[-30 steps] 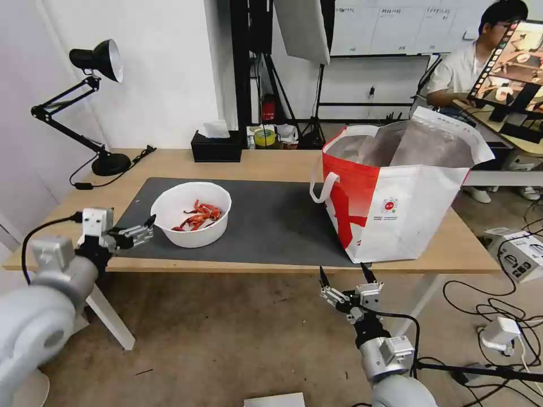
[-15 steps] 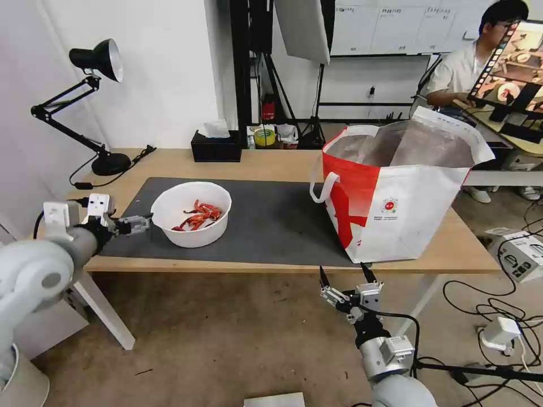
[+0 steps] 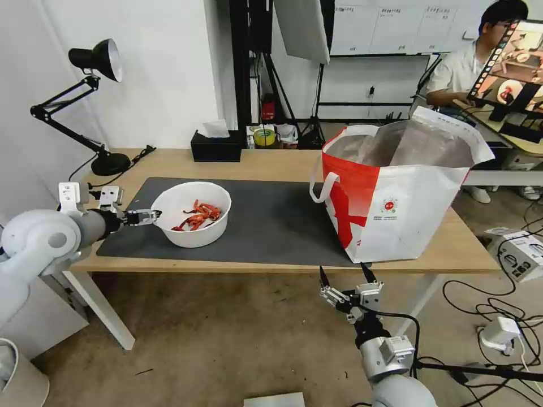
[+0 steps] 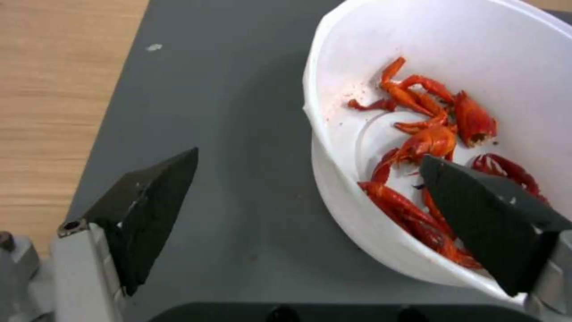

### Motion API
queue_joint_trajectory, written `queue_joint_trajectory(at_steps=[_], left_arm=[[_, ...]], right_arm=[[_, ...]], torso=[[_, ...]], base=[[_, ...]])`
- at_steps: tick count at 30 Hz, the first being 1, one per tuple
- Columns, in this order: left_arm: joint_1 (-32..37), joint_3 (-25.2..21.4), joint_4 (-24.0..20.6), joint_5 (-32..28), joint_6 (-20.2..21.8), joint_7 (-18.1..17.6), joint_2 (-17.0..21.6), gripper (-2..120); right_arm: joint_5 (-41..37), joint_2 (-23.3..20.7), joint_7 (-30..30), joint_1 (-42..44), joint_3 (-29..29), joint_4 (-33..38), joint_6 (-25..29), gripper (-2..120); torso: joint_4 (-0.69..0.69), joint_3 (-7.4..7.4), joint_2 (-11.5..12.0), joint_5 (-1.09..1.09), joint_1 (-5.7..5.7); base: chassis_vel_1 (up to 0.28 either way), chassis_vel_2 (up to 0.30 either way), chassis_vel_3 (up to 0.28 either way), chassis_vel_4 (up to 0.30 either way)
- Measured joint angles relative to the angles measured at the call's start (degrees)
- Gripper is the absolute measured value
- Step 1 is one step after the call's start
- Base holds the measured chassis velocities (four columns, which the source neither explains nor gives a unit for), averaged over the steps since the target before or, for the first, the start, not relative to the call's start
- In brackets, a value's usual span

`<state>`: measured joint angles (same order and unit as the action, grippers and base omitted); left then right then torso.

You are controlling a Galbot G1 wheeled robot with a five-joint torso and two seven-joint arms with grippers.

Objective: Pick up the trash from the table and place it into the takeout bag.

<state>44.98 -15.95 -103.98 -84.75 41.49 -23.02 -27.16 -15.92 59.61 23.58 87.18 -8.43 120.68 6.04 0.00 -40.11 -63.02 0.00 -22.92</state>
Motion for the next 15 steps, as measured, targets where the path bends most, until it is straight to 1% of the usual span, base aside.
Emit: queue_joint_trajectory(at_steps=[3, 7, 9, 10, 13, 15], left_arm=[[-2.42, 1.95, 1.35, -1.40, 0.29, -0.26, -0.72, 100], [-4.02, 3.50, 2.07, -1.75, 0.30, -0.55, -1.25, 100], [-6.11, 5.73, 2.81, -1.87, 0.34, -0.98, -1.98, 100], [-6.11, 5.73, 2.81, -1.87, 0.34, -0.98, -1.98, 100], [-8.46, 8.48, 3.96, -2.01, 0.40, -1.48, -2.74, 100], [-8.62, 8.64, 4.05, -2.03, 0.41, -1.52, -2.79, 100]], right_arm=[[0.00, 0.00, 0.00, 0.00, 0.00, 0.00, 0.00, 100], [0.00, 0.00, 0.00, 0.00, 0.00, 0.00, 0.00, 100], [0.00, 0.00, 0.00, 0.00, 0.00, 0.00, 0.00, 100], [0.00, 0.00, 0.00, 0.00, 0.00, 0.00, 0.00, 100], [0.00, -0.01, 0.00, 0.00, 0.00, 0.00, 0.00, 100], [0.00, 0.00, 0.00, 0.00, 0.00, -0.01, 0.00, 100]], torso=[[0.00, 0.00, 0.00, 0.00, 0.00], [0.00, 0.00, 0.00, 0.00, 0.00], [0.00, 0.00, 0.00, 0.00, 0.00], [0.00, 0.00, 0.00, 0.00, 0.00], [0.00, 0.00, 0.00, 0.00, 0.00], [0.00, 0.00, 0.00, 0.00, 0.00]], base=[[0.000, 0.000, 0.000, 0.000], [0.000, 0.000, 0.000, 0.000], [0.000, 0.000, 0.000, 0.000], [0.000, 0.000, 0.000, 0.000], [0.000, 0.000, 0.000, 0.000], [0.000, 0.000, 0.000, 0.000]])
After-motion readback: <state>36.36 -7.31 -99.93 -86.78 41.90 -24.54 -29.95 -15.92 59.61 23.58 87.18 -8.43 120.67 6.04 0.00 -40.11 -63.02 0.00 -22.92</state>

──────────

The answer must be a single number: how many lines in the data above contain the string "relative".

2